Top of Extracted data

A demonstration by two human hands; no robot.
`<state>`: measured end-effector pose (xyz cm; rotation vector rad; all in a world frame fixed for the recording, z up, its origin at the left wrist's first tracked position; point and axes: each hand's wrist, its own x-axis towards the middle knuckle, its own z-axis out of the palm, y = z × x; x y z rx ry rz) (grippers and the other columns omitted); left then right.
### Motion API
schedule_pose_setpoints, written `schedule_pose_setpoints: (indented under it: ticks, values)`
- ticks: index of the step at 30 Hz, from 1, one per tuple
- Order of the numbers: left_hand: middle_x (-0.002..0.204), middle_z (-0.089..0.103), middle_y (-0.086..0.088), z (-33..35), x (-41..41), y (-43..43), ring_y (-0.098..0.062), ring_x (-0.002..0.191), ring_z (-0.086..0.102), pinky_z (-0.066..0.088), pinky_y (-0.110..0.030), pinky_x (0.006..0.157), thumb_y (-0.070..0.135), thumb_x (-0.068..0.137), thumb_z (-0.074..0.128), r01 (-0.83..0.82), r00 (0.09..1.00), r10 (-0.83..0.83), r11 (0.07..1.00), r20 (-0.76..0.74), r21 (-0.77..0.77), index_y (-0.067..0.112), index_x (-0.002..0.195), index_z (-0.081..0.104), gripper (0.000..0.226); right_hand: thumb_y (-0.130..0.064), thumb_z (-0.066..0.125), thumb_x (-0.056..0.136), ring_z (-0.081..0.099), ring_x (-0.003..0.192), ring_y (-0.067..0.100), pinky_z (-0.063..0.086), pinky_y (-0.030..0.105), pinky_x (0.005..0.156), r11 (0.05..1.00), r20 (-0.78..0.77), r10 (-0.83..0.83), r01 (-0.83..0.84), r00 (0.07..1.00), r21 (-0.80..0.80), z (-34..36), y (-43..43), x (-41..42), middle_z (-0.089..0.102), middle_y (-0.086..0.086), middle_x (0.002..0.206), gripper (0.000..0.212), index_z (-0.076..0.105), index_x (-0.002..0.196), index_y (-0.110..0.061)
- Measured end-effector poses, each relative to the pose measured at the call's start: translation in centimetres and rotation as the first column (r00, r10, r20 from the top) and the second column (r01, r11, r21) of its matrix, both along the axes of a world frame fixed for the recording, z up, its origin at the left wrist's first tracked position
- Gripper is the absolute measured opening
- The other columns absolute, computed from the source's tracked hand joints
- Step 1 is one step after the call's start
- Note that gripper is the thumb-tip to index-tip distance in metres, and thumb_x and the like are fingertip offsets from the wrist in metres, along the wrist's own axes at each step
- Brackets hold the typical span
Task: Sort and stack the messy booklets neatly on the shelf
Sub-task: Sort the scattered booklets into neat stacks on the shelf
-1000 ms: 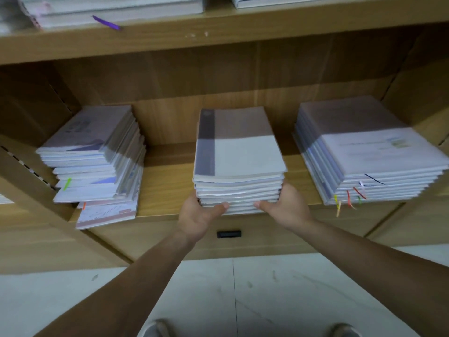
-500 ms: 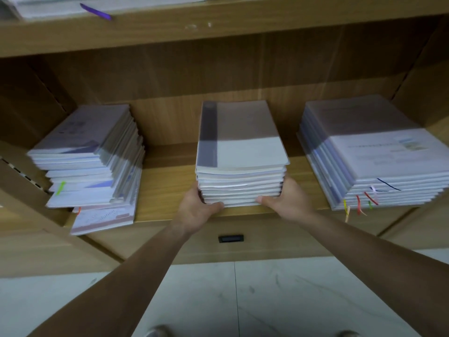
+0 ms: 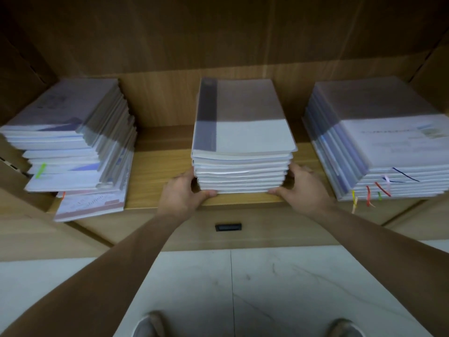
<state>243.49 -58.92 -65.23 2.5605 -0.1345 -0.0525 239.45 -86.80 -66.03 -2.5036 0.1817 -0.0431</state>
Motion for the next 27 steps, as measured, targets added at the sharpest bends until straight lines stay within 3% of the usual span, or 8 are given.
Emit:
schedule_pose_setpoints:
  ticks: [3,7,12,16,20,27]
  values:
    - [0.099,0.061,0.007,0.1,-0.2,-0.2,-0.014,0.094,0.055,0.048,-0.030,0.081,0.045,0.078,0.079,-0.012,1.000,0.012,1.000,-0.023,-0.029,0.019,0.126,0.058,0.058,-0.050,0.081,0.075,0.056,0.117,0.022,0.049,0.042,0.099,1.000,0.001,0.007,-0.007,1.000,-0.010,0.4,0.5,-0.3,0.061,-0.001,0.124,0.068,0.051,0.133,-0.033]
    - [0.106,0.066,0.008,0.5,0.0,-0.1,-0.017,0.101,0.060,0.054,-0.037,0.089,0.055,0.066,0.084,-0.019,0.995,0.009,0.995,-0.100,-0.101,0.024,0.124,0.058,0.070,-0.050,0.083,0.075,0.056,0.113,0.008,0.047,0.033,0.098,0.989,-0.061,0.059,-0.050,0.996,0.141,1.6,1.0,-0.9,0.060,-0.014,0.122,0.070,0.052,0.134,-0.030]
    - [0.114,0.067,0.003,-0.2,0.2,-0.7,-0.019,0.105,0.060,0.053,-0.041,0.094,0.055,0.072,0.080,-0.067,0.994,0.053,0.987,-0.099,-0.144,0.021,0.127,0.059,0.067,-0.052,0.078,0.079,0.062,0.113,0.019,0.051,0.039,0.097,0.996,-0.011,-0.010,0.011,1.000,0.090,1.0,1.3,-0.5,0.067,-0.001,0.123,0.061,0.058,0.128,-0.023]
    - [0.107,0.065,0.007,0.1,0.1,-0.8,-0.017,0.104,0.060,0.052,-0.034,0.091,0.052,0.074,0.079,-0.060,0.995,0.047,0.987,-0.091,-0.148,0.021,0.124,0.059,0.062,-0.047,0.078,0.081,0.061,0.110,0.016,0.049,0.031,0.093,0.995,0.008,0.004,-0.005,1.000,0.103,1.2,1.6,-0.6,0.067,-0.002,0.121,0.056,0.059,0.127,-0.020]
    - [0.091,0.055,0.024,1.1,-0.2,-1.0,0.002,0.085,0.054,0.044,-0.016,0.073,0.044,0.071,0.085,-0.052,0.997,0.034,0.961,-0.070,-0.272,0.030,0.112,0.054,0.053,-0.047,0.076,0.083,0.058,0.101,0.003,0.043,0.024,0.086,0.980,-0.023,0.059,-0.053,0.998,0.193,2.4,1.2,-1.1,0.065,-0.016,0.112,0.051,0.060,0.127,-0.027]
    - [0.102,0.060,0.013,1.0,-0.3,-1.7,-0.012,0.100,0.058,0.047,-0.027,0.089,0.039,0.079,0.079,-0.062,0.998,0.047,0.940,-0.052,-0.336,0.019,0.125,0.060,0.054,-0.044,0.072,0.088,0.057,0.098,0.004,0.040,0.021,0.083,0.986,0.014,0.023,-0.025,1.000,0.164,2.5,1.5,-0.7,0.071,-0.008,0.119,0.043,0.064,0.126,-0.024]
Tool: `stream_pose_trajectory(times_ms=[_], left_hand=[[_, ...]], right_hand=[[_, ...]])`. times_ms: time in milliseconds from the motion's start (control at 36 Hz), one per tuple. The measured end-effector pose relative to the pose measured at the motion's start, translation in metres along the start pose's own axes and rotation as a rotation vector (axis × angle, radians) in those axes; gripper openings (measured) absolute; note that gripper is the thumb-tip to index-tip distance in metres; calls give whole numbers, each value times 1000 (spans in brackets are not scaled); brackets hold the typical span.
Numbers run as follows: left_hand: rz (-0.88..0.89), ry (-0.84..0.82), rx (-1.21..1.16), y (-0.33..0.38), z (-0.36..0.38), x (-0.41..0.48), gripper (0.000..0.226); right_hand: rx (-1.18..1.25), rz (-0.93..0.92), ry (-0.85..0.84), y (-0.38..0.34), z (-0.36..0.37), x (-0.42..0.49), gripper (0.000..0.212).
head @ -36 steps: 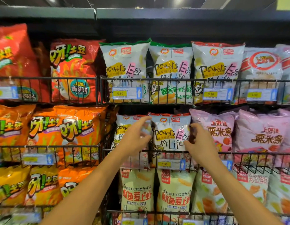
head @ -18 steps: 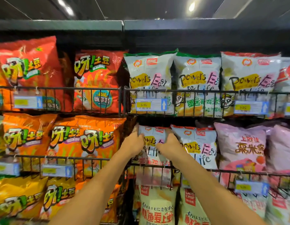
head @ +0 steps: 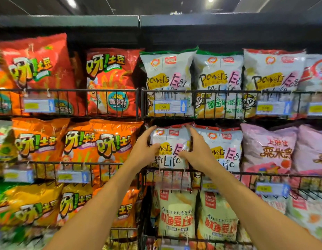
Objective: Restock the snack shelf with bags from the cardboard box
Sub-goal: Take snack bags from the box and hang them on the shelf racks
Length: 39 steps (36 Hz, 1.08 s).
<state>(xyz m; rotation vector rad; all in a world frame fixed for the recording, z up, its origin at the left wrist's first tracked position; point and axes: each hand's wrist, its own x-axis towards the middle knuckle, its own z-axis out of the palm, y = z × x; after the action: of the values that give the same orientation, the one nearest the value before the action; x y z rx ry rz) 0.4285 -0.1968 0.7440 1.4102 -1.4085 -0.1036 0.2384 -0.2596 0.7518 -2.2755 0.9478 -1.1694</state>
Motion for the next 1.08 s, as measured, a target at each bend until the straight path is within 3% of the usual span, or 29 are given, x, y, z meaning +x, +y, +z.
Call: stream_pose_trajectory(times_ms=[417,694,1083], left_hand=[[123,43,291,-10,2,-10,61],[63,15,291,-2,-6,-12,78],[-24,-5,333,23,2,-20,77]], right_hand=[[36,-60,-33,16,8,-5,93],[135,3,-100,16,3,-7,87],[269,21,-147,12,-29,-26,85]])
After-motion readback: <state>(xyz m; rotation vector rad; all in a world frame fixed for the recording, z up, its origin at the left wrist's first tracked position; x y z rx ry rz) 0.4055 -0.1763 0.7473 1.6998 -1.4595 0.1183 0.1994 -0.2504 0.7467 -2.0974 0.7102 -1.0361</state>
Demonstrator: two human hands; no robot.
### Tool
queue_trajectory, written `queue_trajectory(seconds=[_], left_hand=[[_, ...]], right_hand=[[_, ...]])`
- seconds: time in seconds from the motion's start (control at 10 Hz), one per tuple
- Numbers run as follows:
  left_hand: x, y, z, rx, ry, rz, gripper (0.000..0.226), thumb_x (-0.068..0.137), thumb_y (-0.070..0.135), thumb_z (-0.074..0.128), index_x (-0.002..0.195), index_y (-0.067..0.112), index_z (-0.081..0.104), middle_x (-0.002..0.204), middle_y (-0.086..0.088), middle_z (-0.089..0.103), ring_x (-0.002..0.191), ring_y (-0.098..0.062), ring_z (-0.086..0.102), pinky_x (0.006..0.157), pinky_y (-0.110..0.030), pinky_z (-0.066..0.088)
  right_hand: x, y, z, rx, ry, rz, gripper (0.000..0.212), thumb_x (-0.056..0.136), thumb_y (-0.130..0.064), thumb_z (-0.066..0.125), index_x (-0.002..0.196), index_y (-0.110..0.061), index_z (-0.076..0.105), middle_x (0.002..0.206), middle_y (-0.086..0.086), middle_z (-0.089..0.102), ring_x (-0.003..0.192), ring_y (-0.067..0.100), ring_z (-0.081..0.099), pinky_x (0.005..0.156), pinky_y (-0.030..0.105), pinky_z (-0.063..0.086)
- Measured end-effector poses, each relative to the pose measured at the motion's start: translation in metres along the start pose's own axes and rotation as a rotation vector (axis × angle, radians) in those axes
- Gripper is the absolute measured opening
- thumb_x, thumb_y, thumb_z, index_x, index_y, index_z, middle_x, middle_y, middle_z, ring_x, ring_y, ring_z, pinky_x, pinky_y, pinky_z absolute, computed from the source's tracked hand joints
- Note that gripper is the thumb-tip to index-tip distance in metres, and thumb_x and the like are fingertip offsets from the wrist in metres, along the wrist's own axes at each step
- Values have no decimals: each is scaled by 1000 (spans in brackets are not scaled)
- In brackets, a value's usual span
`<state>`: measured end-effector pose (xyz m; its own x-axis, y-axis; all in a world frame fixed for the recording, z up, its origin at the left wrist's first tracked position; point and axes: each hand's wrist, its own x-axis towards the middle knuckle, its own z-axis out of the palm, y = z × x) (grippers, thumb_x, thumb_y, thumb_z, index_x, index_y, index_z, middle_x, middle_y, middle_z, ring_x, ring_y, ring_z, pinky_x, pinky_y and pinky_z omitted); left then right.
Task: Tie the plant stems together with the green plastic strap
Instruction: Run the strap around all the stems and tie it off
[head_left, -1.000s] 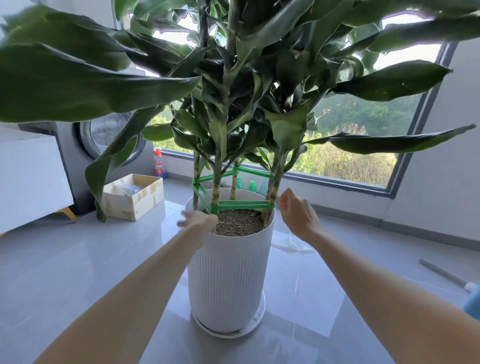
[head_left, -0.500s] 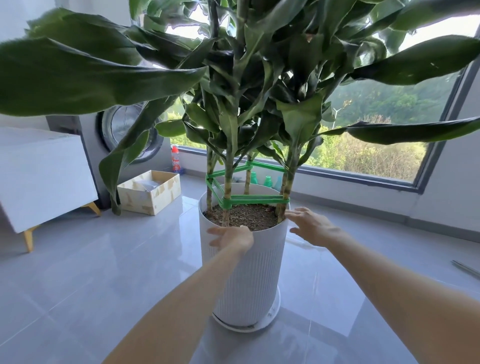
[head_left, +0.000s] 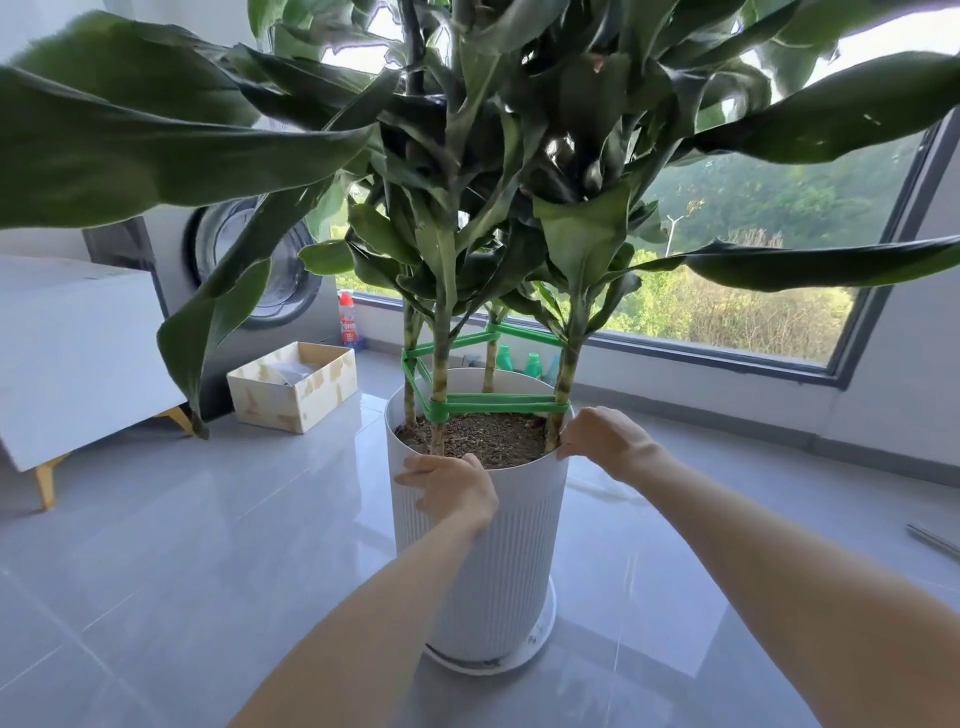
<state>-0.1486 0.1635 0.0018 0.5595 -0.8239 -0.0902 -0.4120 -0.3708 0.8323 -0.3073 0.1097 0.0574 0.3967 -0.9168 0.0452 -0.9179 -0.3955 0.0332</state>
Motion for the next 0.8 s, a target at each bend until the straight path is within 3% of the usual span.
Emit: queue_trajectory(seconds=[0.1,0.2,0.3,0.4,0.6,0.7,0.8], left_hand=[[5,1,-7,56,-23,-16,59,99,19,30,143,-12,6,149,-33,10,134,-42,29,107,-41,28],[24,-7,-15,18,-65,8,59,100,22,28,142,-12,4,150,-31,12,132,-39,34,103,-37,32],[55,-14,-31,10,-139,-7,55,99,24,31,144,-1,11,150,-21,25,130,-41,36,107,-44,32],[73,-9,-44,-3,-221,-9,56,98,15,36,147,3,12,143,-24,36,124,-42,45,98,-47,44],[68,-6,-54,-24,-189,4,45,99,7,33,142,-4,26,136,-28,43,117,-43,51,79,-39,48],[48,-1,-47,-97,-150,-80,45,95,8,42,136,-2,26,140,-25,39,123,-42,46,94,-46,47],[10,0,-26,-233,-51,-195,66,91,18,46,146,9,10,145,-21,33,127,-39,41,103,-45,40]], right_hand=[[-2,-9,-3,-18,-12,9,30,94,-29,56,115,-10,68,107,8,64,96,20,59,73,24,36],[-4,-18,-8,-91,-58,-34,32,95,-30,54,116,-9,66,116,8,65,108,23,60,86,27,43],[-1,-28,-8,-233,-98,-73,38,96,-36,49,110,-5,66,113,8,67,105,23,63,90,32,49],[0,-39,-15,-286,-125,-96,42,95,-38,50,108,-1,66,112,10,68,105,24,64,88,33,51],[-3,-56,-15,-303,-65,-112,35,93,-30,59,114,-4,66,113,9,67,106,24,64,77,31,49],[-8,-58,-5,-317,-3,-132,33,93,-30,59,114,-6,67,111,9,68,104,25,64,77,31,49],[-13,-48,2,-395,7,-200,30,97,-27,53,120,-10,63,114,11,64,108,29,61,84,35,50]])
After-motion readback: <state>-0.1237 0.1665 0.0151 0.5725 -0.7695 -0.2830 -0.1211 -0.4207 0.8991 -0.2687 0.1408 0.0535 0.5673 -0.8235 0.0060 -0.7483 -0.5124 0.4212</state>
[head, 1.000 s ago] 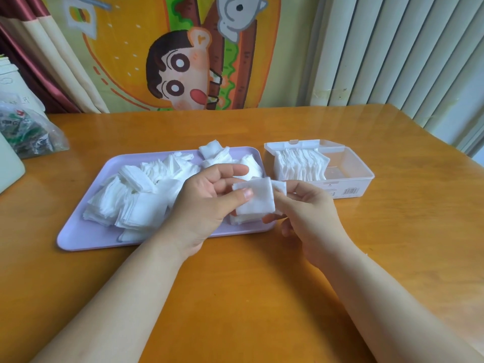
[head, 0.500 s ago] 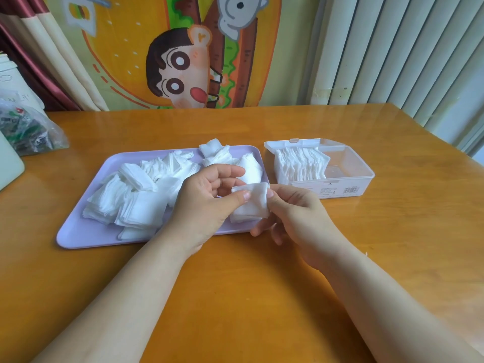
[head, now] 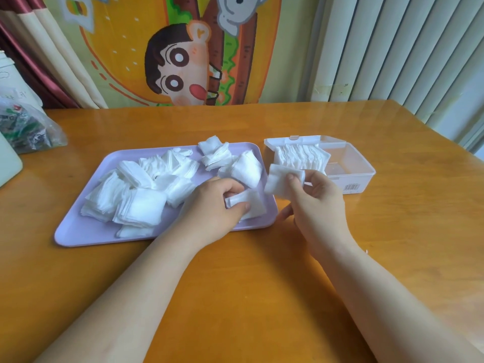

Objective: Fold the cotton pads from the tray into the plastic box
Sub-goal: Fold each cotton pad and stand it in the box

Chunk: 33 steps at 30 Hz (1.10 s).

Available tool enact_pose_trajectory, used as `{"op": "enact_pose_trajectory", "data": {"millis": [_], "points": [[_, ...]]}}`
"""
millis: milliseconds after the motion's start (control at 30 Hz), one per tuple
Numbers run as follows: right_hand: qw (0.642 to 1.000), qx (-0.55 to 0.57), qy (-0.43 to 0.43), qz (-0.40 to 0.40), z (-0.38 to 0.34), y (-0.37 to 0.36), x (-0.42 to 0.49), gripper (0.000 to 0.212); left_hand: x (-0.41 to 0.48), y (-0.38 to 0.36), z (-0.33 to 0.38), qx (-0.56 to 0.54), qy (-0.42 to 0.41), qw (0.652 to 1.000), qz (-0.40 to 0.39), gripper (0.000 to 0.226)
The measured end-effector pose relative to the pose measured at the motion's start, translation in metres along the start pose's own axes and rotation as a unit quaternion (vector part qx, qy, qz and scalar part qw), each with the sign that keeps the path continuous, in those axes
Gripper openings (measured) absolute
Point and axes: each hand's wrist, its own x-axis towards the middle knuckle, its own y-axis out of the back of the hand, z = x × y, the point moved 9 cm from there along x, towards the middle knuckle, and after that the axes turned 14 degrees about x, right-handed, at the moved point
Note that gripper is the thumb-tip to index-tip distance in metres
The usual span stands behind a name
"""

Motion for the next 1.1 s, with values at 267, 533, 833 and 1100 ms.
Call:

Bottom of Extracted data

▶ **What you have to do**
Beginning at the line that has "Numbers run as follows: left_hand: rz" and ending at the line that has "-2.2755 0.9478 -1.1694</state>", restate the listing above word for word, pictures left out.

▶ **Written answer**
Numbers run as follows: left_hand: rz (-0.88..0.89), ry (-0.84..0.82), rx (-1.21..1.16), y (-0.33..0.38), z (-0.36..0.38), x (-0.41..0.48), gripper (0.000..0.226); right_hand: rx (-1.18..1.25), rz (-0.93..0.92), ry (-0.85..0.84), y (-0.38..0.34), z (-0.36..0.37), x (-0.42..0.49), gripper (0.000..0.212).
head @ -36 steps: 
head @ -18 steps: 
head @ +0 steps: 
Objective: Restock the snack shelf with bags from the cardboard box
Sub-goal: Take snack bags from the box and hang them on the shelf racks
Length: 39 steps (36 Hz, 1.08 s).
<state>(xyz m; rotation vector rad; all in a world frame fixed for the recording, z up, its origin at the left wrist's first tracked position; point and axes: each hand's wrist, its own x-axis towards the middle knuckle, its own z-axis out of the palm, y = z × x; after the action: of the values that give the same orientation, the one nearest the value before the action; x y z rx ry rz) 0.4285 -0.1968 0.7440 1.4102 -1.4085 -0.1036 0.2384 -0.2596 0.7518 -2.2755 0.9478 -1.1694</state>

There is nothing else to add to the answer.